SqlQueryExecution::start方法
@Override
public void start()
{
try (SetThreadName ignored = new SetThreadName("Query-%s", stateMachine.getQueryId())) {
try {
// transition to planning 过渡到计划
if (!stateMachine.transitionToPlanning()) {
// query already started or finished
// 查询已经开始或完成
return;
}
// analyze query 根据query生成执行计划
PlanRoot plan = analyzeQuery();
try {
// 处理跨区域动态过滤器
handleCrossRegionDynamicFilter(plan);
}
catch (Throwable e) {
// ignore any exception
log.warn("something unexpected happened.. cause: %s", e.getMessage());
}
// plan distribution of query 计划查询分布式
planDistribution(plan);
// transition to starting
if (!stateMachine.transitionToStarting()) {
// query already started or finished
return;
}
stateMachine.addStateChangeListener(state -> {
if (state == QueryState.RESUMING) {
// Snapshot: old stages/tasks have finished. Ready to resume.
try {
// 当完成分布式计划后,需要进行
resumeQuery(plan);
}
catch (Throwable e) {
fail(e);
throwIfInstanceOf(e, Error.class);
log.warn(e, "Encountered error while rescheduling query");
}
}
});
// if query is not finished, start the scheduler, otherwise cancel it
// 如果查询未完成,请启动调度程序,否则取消调度程序
SqlQueryScheduler scheduler = queryScheduler.get();
if (!stateMachine.isDone()) {
scheduler.start();
}
}
catch (Throwable e) {
fail(e);
throwIfInstanceOf(e, Error.class);
log.warn(e, "Encountered error while scheduling query");
}
}
}
SqlQueryScheduler::start方法开始进行调度
public void start()
{
if (started.compareAndSet(false, true)) {
executor.submit(this::schedule);
}
}
其实内部调用内部的schedule方法
private void schedule()
{
try (SetThreadName ignored = new SetThreadName("Query-%s", queryStateMachine.getQueryId())) {
// 保存stageId
Set<StageId> completedStages = new HashSet<>();
// 根据SqlStageExecution 属于哪个阶段的执行,执行策略创建对应的执行调度器
ExecutionSchedule executionSchedule = executionPolicy.createExecutionSchedule(stages.values());
// 如果
while (!executionSchedule.isFinished()) {
// 保存堵塞的stage
List<ListenableFuture<?>> blockedStages = new ArrayList<>();
//
for (SqlStageExecution stage : executionSchedule.getStagesToSchedule()) {
if (isReuseTableScanEnabled(session) && !SqlStageExecution.getReuseTableScanMappingIdStatus(stage.getStateMachine())) {
continue;
}
stage.beginScheduling();
// Resource group: Check if memory usage within the current resource grooup has exceeded
// configured limit. If yes throttle further split scheduling.

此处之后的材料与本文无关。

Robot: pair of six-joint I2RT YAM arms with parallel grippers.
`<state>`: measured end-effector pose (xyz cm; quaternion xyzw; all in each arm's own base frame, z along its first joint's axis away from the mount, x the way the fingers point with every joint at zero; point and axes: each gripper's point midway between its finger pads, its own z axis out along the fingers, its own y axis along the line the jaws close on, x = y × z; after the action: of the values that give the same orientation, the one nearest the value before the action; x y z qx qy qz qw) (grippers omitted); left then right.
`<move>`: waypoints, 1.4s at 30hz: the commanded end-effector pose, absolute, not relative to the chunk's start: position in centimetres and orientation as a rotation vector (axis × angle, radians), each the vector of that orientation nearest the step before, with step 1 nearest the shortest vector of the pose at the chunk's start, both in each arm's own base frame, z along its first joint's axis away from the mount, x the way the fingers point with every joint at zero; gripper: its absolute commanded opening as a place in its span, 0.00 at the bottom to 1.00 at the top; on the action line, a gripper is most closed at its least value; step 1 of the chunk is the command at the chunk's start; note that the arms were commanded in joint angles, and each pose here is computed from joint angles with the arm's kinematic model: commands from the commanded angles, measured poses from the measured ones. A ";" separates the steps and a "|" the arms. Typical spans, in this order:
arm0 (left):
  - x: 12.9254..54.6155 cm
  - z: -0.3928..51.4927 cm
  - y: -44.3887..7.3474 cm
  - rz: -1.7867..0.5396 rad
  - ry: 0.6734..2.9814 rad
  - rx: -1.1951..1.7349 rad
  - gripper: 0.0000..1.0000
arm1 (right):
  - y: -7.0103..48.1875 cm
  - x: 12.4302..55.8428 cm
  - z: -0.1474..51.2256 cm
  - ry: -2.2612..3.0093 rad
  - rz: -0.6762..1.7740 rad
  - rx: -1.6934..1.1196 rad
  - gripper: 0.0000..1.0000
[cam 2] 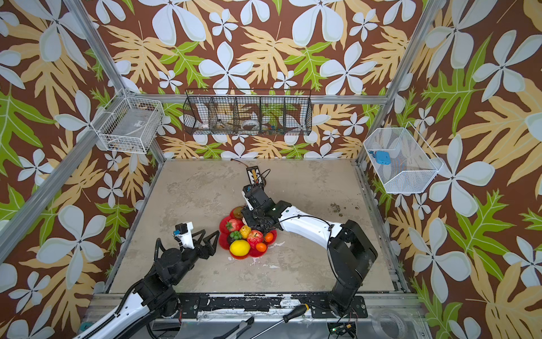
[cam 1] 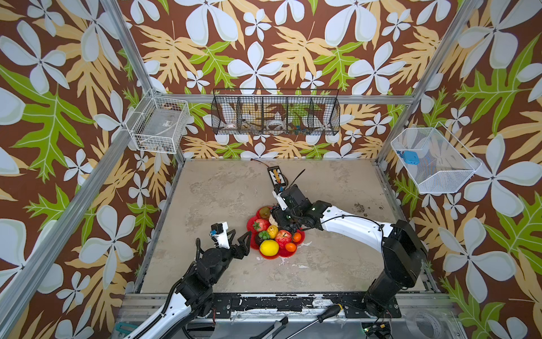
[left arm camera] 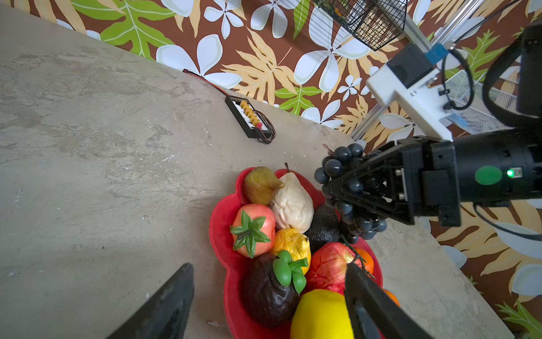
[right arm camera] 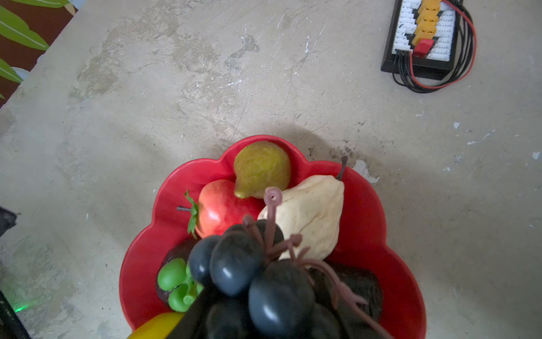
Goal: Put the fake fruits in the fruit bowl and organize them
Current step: 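Lift the black grapes and carry them over the bowl with the right gripper, then lower the grapes onto the fruits in the bowl and open the right gripper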
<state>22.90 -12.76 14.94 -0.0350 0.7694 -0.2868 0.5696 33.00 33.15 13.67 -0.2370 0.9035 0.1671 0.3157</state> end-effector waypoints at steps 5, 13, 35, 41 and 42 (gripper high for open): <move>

// Throttle Logic: Wait for x seconds (Wait time will increase till max as per THROTTLE_SLEEP_TIMER)
// and then let it schedule 10% of splits.
if (!canScheduleMoreSplits()) {
try {
SECONDS.sleep(THROTTLE_SLEEP_TIMER[currentTimerLevel]);
}
catch (InterruptedException e) {
throw new PrestoException(GENERIC_INTERNAL_ERROR, "interrupted while sleeping");
}
currentTimerLevel = Math.min(currentTimerLevel + 1, THROTTLE_SLEEP_TIMER.length - 1);
stage.setThrottledSchedule(true);
}
else {
stage.setThrottledSchedule(false);
currentTimerLevel = 0;
}
// perform some scheduling work 执行一些调度工作
// 根据stageId获取对应的调度器进行执行,并返回调度结果
ScheduleResult result = stageSchedulers.get(stage.getStageId())
.schedule();
// modify parent and children based on the results of the scheduling
if (result.isFinished()) {
stage.schedulingComplete();
}
else if (!result.getBlocked().isDone()) {
blockedStages.add(result.getBlocked());
}
stageLinkages.get(stage.getStageId())
.processScheduleResults(stage.getState(), result.getNewTasks());
schedulerStats.getSplitsScheduledPerIteration().add(result.getSplitsScheduled());
if (result.getBlockedReason().isPresent()) {
switch (result.getBlockedReason().get()) {
case WRITER_SCALING:
// no-op
break;
case WAITING_FOR_SOURCE:
schedulerStats.getWaitingForSource().update(1);
break;
case SPLIT_QUEUES_FULL:
schedulerStats.getSplitQueuesFull().update(1);
break;
case MIXED_SPLIT_QUEUES_FULL_AND_WAITING_FOR_SOURCE:
case NO_ACTIVE_DRIVER_GROUP:
break;
default:
throw new UnsupportedOperationException("Unknown blocked reason: " + result.getBlockedReason().get());
}
}
}
// make sure to update stage linkage at least once per loop to catch async state changes (e.g., partial cancel)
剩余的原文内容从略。